High-Order Control Barrier Functions

• High-Order Control Barrier Functions are an advanced extension of classical CBFs that enforce safety constraints in systems with higher relative degree.
• The methodology uses a sequence of auxiliary functions and quadratic programming to adjust control inputs in real time, securing collision avoidance and invariant set constraints.
• Empirical results show efficient real-time execution and scalability, with metrics such as near-zero collisions, high throughput, and precise safety enforcement in dynamic environments.

High-Order Control Barrier Functions (HOCBFs) are an advanced formalism for synthesizing safety filters in real-time control systems, enabling provable safety guarantees for systems with control-affine dynamics and safety constraints that exhibit higher relative degree. HOCBFs extend classical Control Barrier Functions (CBFs) to settings where the control action does not directly influence the first-time derivative of a safety function, and instead manipulates higher-order derivatives. This approach is instrumental in domains such as autonomous driving, multi-agent coordination, and complex robotics, where guaranteeing collision avoidance and invariant set constraints under dynamic and geometric uncertainty is critical.

1. Mathematical Formulation of HOCBFs

In systems with control-affine dynamics,

$\dot{x} = f(x,t) + g(x,t)u,$

a time-varying safety set is specified via a continuously differentiable function $h(x,t)$, with the safe set defined as $\mathcal{C}(t)=\{x: h(x,t)\ge 0\}$. When $h$ has relative degree $m \geq 2$, direct control input $u$ only manifests at the $m$-th derivative level.

HOCBF methodology constructs a sequence of auxiliary functions: $$\psi_0 = h, \quad \psi_k = \frac{d}{dt}\psi_{k-1} + \alpha_k(\psi_{k-1}),\quad k=1,\dots,m,$$ where $\alpha_k(\cdot)$ are extended class-$\mathcal{K}$ functions (typically linear for QP tractability). The crucial safety condition is then

$$\psi_m(x,u,t) = L_f^m h + L_g L_f^{m-1} h\;u + S(h) + \alpha_m(\psi_{m-1}) \geq 0,$$

with $L_f^k$ denoting the $k$-th order Lie derivative along $f$ and $L_g$ for $g$. When applied, this constraint set is enforced within each control cycle.

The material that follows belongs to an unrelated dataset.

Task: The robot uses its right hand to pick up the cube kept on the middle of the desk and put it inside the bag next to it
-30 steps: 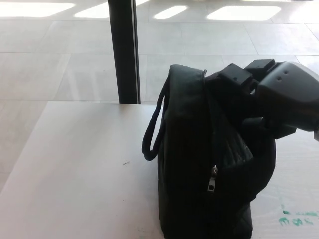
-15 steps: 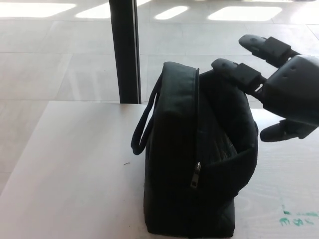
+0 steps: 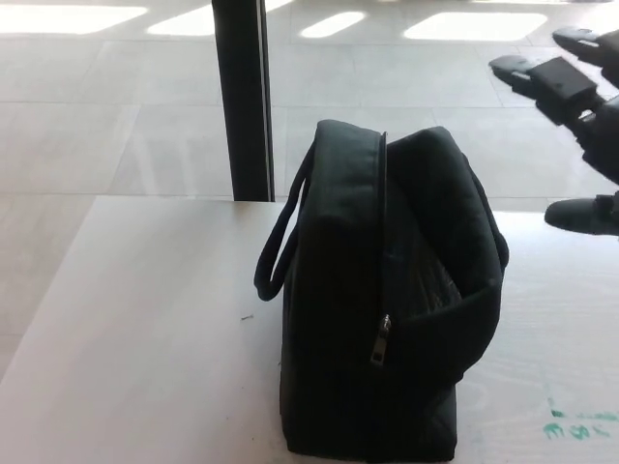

2. Flexible HOCBF (F-HOCBF) Instantiations

Flexible HOCBFs (F-HOCBFs) refine the base methodology to handle time-varying safety margins and irregularly shaped obstacles. In intersection control for connected and automated vehicles (CAVs) (Shi et al., 8 Nov 2025), the safety function is constructed from geometric primitives: $h(X,t) = d_{\min}(t) - d_{\rm safe},$ where $d_{\min}(t)$ is the minimum distance from the ego position $p(t)$ to the perimeter $e(\sigma,t)$ of all dynamic obstacles (vehicles treated as adaptive ellipses),

$$d_{\min}(t) = \min_{\sigma \in [0,2\pi]} \left\| p(t) - e(\sigma,t) \right\|.$$

This formulation allows real-time adaptability under non-convex and time-variant geometry.

3. Real-Time Safety Filter: Quadratic Programming Integration

The enforcement of HOCBF constraints is operationalized via Quadratic Programming (QP). For each control loop, the nominal control ($u_1$) produced by trajectory tracking (e.g., LQR/PD controller) is corrected by a minimal adjustment $u_2$ to satisfy the HOCBF constraint: $$\begin{aligned} &\min_{u_2,\beta} && \|u_2\|^2 + Q(\beta - \beta_0)^2 \ &\text{s.t.} && A(x)(u_1 + u_2) + b(x) + \beta \geq 0\ &&& u_{\min} \leq u_1 + u_2 \leq u_{\max},\quad \beta \geq 0 \end{aligned}$$ Here, $\beta$ is a slack variable for soft feasibility, $A(x)$ and $b(x)$ are derived from the Lie derivatives, and $Q$ modulates constraint violation penalty. This structure enables high-frequency execution (>100 Hz) on embedded hardware using standard QP solvers due to the low dimensionality (2 controls + 1 slack).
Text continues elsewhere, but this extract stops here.